_WORK TO COMPLETE_
Could each entry below be written out exactly, with every picture dropped?

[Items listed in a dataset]
================================

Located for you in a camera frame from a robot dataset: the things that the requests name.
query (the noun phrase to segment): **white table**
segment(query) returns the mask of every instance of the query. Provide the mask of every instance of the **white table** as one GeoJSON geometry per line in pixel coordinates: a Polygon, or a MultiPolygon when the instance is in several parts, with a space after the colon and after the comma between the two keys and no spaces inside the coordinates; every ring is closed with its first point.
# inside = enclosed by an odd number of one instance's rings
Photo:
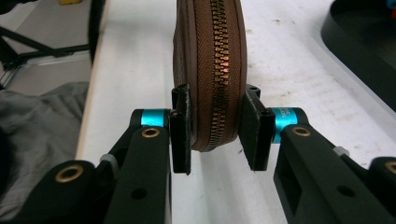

================================

_THE ANSWER_
Located for you in a camera frame from a robot dataset: the things that the requests name.
query (the noun phrase to segment): **white table**
segment(query) returns the mask of every instance of the query. Provide the mask of every instance of the **white table** as one GeoJSON geometry per line in pixel coordinates: a Polygon, or a MultiPolygon when the instance is in several parts, with a space after the colon and after the comma between the two keys and no spaces inside the coordinates; every ring is closed with its first point.
# inside = enclosed by an odd number of one instance's rings
Photo:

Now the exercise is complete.